A merchant account is a special account with a bank that enables acceptance of credit cards, debit cards, gift cards and such other cards for businesses. It is generally used for accepting customer credit card and electronic payments through an ecommerce web site. This kind of a process is also known as credit card processing or merchant card processing.

High volume merchant accounts process unlimited sales volume. It helps in increasing operating capacity to process exponential numbers of customers and credit transactions. Such accounts are beneficial for companies that need an internet merchant account for their ecommerce business, especially if they face risk management issues and high volume sales. Businesses that process high volume transactions each month require a merchant account provider who will provide them with a high volume merchant account that is able to process unlimited volume sales. Absence of such an account can limit and restrict a business.

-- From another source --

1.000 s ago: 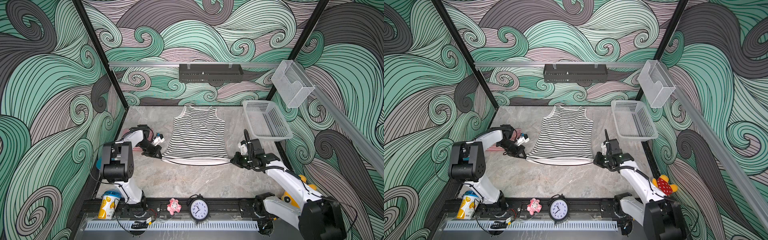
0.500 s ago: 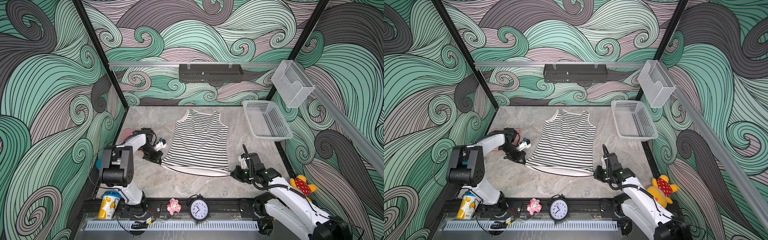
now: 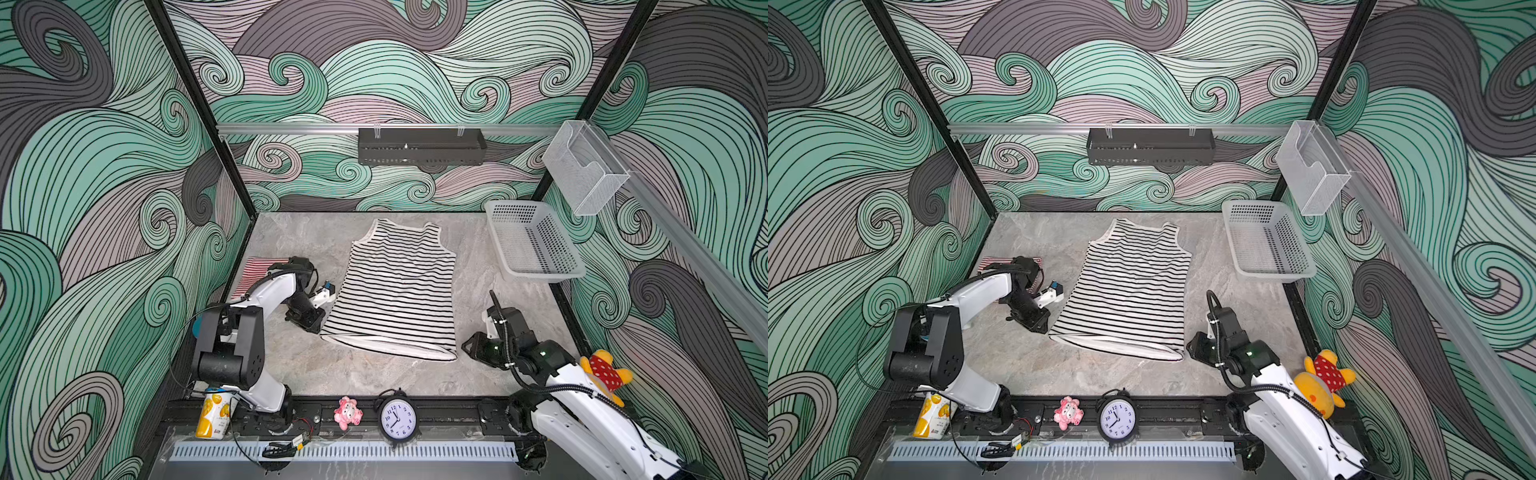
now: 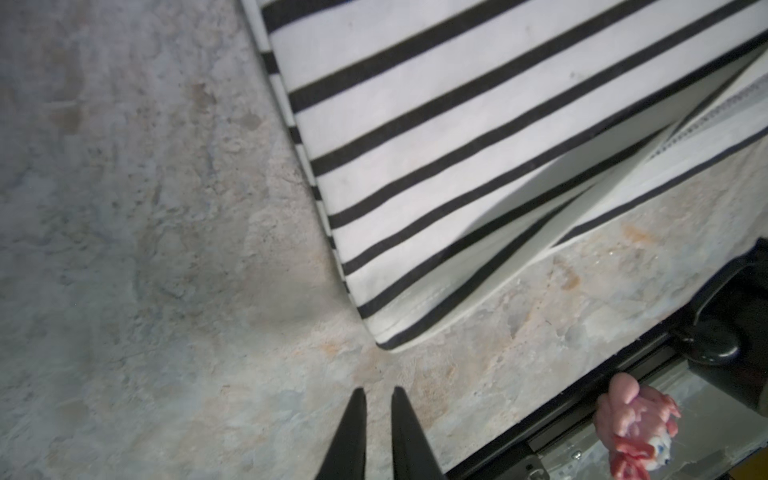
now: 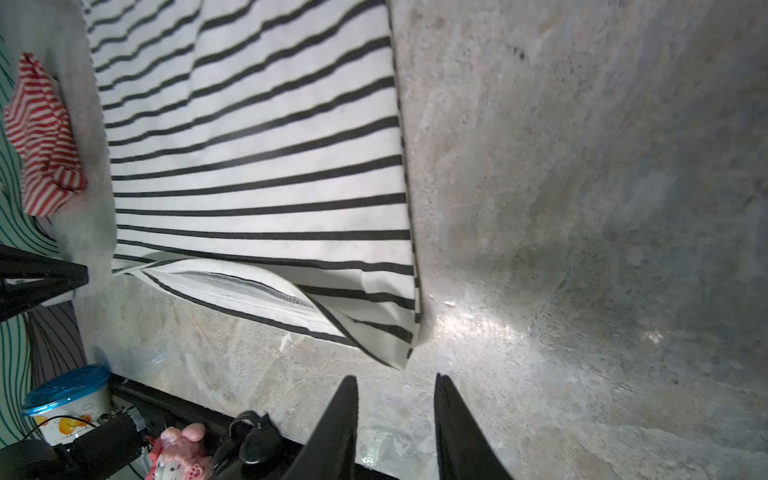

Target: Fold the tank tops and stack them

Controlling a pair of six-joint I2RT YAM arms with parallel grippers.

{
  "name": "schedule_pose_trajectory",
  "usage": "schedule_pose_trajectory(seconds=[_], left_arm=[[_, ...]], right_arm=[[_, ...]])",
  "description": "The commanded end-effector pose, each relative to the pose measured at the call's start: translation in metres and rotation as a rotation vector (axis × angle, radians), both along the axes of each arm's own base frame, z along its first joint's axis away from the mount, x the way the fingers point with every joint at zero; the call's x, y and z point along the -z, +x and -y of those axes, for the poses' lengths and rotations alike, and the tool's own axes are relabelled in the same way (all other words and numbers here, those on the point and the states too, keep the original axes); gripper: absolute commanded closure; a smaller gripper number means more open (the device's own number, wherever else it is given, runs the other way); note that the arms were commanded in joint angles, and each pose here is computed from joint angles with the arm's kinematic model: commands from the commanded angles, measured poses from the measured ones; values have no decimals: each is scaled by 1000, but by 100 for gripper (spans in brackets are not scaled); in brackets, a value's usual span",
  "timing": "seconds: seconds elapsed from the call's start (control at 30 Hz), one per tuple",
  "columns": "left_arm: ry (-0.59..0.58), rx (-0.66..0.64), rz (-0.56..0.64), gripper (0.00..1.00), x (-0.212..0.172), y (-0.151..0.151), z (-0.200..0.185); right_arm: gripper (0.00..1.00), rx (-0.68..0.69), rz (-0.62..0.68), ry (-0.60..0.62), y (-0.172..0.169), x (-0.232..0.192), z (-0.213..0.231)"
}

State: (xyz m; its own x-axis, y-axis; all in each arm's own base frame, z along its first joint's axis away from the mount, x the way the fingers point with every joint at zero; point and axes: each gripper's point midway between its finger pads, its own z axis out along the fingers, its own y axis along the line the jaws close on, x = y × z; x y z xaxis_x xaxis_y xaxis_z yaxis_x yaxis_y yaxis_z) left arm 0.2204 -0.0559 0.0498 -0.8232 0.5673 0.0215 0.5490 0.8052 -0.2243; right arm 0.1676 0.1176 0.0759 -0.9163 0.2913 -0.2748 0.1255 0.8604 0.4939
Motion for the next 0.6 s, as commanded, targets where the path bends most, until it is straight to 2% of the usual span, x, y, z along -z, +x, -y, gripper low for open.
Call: schedule_pose_trajectory(seconds=[0.0,0.1,0.3,0.43,0.57], left_arm=[[66,80,-13,81,-13,-10,-14],[75,58,50,80,-21,5,-14],[-95,-12,91,79,-40,43,33],[-83,30,112,79,-33,65,60],[-81,78,106,79,-20,72,87]], right_arm=[[67,29,6,3,9,-5,-2],[68,44,14,42,26,0,-18],[69,15,-2,-40,55,15,-45],[70,-20,-15,-63,66,23,-63],[71,-64,-30,-78,64,29,-78]])
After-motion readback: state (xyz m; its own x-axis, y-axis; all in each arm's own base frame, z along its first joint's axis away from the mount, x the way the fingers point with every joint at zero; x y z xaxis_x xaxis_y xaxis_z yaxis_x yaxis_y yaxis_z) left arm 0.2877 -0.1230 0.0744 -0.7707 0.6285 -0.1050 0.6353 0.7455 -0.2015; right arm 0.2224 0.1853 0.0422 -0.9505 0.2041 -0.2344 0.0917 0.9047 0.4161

All High Volume Merchant Accounts are multicurrency accounts. It allows you to present and charge clients in different currencies and also settle your accounts in the currencies of your choice.

Generally, high volume merchant accounts are considered as high risk businesses on account of their susceptibility to chargebacks and fraud. Hence, such accounts processing involves a heavy volume of transactions that requires a system that is able to take care of the requirements for security, scalability, speed, fraud minimization, customer support and uninterrupted service.

The advantage of a high volume merchant account involves improving the performance of an online business and expanding his company’s potential. A virtual terminal is one of the most important feature of high volume merchant accounts as they help in reforming the documentations and operations involved to a great extent. A good high volume merchant account results into higher sales volumes, increased profits and enhanced savings.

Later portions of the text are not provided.